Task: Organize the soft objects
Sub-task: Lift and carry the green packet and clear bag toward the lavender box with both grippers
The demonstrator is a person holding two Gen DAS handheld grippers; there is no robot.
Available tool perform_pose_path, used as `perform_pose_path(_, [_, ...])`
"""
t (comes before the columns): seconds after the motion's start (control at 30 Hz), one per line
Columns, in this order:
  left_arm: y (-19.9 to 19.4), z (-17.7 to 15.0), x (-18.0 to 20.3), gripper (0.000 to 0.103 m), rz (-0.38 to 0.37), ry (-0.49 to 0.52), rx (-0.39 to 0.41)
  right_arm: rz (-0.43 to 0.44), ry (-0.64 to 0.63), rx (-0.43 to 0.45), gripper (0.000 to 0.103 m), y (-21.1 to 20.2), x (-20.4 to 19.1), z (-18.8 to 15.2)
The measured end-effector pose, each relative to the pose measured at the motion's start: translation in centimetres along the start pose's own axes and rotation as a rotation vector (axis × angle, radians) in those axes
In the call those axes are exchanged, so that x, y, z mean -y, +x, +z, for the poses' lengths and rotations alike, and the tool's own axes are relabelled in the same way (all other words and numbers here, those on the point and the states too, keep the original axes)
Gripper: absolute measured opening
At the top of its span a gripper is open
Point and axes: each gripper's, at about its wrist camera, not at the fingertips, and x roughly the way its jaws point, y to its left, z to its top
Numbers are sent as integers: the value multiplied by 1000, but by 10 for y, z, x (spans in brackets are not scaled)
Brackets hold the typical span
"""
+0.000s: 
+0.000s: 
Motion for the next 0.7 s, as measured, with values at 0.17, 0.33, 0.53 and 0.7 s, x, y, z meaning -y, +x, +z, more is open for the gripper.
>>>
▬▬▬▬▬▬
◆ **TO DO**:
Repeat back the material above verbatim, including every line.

◆ **SOLUTION FOR THIS PROBLEM**:
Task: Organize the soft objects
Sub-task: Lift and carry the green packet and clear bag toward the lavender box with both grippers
The demonstrator is a person holding two Gen DAS handheld grippers; there is no robot.
Available tool perform_pose_path, used as `perform_pose_path(_, [_, ...])`
"""
t (comes before the columns): seconds after the motion's start (control at 30 Hz), one per line
Columns, in this order:
  left_arm: y (-19.9 to 19.4), z (-17.7 to 15.0), x (-18.0 to 20.3), gripper (0.000 to 0.103 m), rz (-0.38 to 0.37), ry (-0.49 to 0.52), rx (-0.39 to 0.41)
  right_arm: rz (-0.43 to 0.44), ry (-0.64 to 0.63), rx (-0.43 to 0.45), gripper (0.000 to 0.103 m), y (-21.1 to 20.2), x (-20.4 to 19.1), z (-18.8 to 15.2)
The measured end-effector pose, each relative to the pose measured at the motion's start: translation in centimetres along the start pose's own axes and rotation as a rotation vector (axis × angle, radians) in those axes
In the call those axes are exchanged, so that x, y, z mean -y, +x, +z, for the poses' lengths and rotations alike, and the tool's own axes are relabelled in the same way (all other words and numbers here, those on the point and the states too, keep the original axes)
Gripper: absolute measured opening
At the top of its span a gripper is open
Point and axes: each gripper's, at about its wrist camera, not at the fingertips, and x roughly the way its jaws point, y to its left, z to its top
Numbers are sent as integers: the value multiplied by 1000, but by 10 for y, z, x (spans in brackets are not scaled)
Brackets hold the typical span
"""
+0.000s: 
+0.000s: 
Motion for the next 0.7 s, as measured, with values at 0.17, 0.33, 0.53 and 0.7 s, x, y, z meaning -y, +x, +z, more is open for the gripper.
>>>

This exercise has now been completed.